== Segment start ==

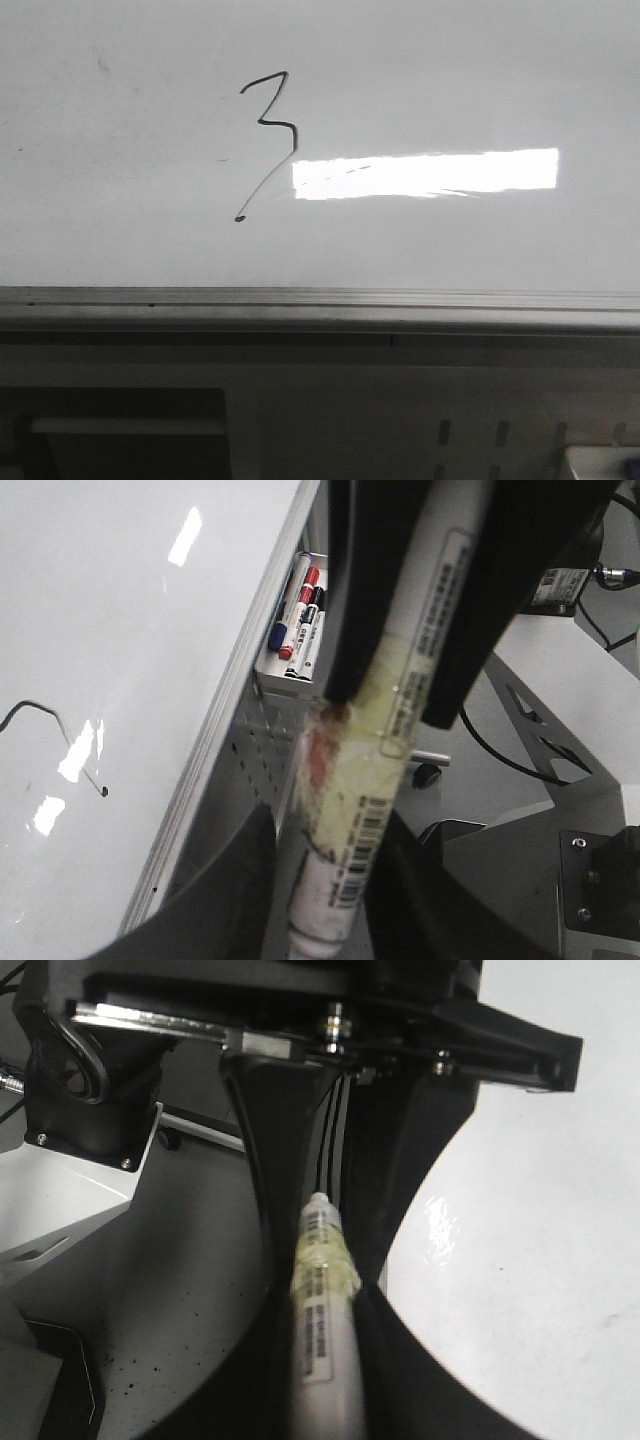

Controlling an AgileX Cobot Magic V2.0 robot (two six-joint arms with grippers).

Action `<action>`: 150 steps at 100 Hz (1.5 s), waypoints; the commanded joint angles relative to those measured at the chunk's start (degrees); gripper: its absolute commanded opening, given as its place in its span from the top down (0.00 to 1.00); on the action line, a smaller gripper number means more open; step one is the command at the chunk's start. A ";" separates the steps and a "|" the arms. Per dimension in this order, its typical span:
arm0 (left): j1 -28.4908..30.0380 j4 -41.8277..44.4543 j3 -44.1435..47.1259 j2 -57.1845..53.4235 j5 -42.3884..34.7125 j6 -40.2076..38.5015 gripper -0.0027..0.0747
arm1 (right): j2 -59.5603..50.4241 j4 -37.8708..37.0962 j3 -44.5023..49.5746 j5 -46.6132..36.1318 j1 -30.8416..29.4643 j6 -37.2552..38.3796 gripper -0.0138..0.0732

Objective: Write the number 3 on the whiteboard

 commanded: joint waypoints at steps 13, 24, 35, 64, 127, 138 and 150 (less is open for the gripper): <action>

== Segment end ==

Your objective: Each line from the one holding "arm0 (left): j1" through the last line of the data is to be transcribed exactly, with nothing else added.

Completed exercise:
arm0 (left): j1 -28.4908..30.0380 j4 -41.8277..44.4543 j3 -44.1435..47.1259 j2 -57.1845..53.4235 j5 -42.3884..34.7125 j6 -40.2076..38.5015 gripper -0.0027..0.0747
arm1 (right): j2 -59.5603..50.4241 j4 -37.8708..37.0962 j3 -44.5023..49.5746 j5 -46.6132..36.1318 j1 -30.8416..29.4643 j6 -37.2552..38.3796 gripper -0.0138..0.0732

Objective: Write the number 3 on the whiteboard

 commanded: joint waypoints at steps 13, 24, 35, 64, 127, 138 and 150 (less is open for the gripper): <action>

This completes the required output.